After splitting the data into Pre_2021 and Post_2021 for BNA, the obtained results suggested the following. Before 2021, the BNA indicates that the most influential nodes were
Transporation_and_Delivery (1.333),
Data_management (0.9060),
Maintenance_Downtime (0.8780),
Reliability (0.873),
Maintenance_costs (0.828),
Data_analytics (0.787), and
Production_costs (0.657), suggesting that changes in these nodes would lead to elevated levels in other nodes. Consequently, this suggested that the top influential nodes were mostly economic and technical (or organisational), which paints the picture that reviews up to 2021 was mostly dedicated to profit-oriented decision-making. This is supported by least influential nodes, such as
energy_consumption_costs,
resource_management,
training_and_upskilling, and
health_and_safety_of_workers, among others, which suggests that primary evidence and studies assessing these criteria were limited at the time. The post-2021 BNA show that the most impactful nodes were
Labor_costs (1.392),
Product_Quality (1.316),
Health_and_safety_of_workers (1.164),
Reliability (1.149),
Maintenance_costs (0.954),
Lifecycle_and_operational_costs (0.954),
Energy_consumption (0.700), and
Knowledge_management (0.656), among others. This, in turn, suggests that although techno-economic factors are still a major concern for maintenance decision-making, the social (e.g., health and safety of workers), environmental (e.g., energy consumption), and even socio-technological (e.g., knowledge management) factors are becoming mainstream in SM, but as suggested mostly on a theoretical basis.

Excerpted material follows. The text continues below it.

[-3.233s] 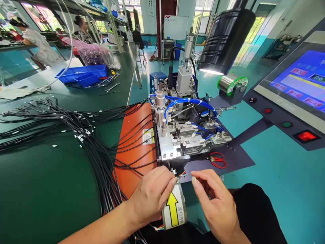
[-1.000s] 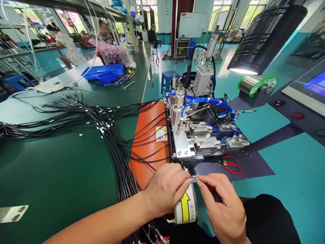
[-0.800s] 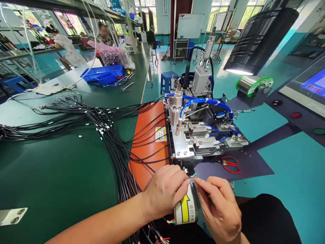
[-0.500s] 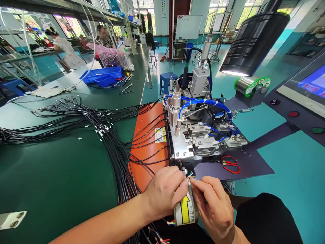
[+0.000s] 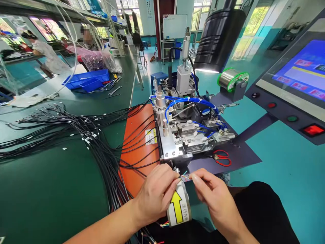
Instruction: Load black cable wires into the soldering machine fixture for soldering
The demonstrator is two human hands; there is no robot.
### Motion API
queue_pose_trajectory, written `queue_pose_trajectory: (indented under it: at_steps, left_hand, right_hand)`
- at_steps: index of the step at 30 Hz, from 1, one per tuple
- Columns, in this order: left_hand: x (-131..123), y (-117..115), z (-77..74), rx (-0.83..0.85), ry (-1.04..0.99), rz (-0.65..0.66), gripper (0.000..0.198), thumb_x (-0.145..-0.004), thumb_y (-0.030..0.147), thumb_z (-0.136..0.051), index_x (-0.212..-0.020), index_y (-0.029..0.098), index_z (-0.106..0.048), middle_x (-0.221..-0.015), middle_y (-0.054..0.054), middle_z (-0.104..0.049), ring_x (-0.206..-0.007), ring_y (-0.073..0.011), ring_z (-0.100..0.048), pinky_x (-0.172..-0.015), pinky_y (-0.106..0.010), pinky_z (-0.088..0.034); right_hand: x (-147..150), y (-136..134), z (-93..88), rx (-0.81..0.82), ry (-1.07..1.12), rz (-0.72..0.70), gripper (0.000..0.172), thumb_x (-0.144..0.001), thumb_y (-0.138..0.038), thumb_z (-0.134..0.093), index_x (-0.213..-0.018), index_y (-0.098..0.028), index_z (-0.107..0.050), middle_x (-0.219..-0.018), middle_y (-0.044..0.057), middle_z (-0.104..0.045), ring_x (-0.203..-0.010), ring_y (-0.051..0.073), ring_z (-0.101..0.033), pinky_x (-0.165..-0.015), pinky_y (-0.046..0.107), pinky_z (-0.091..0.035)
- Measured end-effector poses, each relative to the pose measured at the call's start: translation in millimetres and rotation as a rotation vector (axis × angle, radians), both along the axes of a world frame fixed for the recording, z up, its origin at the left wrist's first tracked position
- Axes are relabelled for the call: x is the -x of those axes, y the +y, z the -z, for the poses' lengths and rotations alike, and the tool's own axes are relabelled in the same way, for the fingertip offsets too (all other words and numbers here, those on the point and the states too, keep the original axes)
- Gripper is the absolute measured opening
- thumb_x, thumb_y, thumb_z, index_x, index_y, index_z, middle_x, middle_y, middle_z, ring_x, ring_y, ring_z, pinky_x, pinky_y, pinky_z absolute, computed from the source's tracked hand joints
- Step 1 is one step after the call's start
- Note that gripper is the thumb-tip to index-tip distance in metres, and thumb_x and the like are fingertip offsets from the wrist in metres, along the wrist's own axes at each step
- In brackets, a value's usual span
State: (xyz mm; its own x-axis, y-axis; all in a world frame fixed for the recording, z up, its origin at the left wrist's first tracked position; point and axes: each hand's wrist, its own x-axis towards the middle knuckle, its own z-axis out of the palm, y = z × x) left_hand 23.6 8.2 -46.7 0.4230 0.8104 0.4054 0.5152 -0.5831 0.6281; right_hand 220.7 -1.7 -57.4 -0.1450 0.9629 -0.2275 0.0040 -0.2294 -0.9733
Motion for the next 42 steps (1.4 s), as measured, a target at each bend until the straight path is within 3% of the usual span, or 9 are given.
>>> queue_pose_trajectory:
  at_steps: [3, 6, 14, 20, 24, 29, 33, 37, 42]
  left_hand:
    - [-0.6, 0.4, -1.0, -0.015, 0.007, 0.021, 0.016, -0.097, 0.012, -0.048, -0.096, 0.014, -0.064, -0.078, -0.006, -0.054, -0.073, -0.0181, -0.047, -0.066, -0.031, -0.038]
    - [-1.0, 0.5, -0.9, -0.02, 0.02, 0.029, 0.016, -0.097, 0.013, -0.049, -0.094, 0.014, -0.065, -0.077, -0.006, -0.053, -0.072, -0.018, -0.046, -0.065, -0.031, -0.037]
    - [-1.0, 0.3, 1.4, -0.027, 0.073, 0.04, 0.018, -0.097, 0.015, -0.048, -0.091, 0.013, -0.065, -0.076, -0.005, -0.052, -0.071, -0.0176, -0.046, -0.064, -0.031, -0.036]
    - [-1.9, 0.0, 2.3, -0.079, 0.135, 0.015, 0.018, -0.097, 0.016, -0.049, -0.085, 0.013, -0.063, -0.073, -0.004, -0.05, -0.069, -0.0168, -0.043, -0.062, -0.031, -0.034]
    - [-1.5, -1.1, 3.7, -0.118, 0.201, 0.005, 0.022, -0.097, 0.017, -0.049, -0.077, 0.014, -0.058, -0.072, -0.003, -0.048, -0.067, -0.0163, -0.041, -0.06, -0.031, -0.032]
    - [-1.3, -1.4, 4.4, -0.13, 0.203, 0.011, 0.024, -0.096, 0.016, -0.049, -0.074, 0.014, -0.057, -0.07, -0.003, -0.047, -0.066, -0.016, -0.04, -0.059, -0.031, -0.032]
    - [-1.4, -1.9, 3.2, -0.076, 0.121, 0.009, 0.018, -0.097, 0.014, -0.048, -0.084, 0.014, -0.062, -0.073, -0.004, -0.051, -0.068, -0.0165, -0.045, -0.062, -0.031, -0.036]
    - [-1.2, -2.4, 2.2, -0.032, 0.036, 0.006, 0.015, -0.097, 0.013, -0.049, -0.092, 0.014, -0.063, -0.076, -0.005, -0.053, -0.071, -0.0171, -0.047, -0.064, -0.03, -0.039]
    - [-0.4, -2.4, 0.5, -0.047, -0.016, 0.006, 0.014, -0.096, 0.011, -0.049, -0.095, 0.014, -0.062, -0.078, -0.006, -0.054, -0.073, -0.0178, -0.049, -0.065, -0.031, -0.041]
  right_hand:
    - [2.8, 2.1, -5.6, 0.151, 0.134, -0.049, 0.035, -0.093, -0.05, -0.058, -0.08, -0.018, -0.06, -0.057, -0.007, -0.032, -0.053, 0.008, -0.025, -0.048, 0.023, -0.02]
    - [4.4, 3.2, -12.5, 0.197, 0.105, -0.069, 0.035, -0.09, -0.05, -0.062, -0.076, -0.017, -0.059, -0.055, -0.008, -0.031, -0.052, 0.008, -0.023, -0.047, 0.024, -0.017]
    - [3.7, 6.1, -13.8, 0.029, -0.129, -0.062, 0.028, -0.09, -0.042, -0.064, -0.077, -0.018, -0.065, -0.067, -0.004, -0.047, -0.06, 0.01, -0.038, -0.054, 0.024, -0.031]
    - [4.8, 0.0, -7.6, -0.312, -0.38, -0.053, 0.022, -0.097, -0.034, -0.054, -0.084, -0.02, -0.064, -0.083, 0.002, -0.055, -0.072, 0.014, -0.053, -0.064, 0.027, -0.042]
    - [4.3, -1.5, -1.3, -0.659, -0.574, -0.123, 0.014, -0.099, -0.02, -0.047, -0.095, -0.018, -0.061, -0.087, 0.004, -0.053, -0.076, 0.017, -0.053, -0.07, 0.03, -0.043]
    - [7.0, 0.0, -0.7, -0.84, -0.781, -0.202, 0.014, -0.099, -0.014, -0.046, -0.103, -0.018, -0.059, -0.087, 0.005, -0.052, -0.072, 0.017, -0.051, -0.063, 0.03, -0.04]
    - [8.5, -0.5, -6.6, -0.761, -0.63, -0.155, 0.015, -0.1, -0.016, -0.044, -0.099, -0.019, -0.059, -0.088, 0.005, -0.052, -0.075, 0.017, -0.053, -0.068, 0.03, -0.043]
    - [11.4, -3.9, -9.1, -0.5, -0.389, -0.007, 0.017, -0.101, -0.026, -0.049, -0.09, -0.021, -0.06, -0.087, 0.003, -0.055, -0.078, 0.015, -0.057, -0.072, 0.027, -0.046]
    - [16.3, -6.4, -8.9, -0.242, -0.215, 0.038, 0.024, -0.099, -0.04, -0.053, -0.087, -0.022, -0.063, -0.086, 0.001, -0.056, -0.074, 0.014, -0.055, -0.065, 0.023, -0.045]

In sum, the findings suggest that sustainable maintenance research is no longer relying solely on individual dimensions (e.g., economic, environmental), but rather has evolved into interdisciplinary research concerned with the economic impacts of environmental and social dimensions. Although environmental and social aspects may be considered separately, most of the findings still lack practical and empirical evidence. It seems that SM scientists are still struggling to attract funding, and as a consequence, they have started engaging in transforming the social and environmental impacts into monetary value, as a way to present the economic downsides of not considering these dimensions.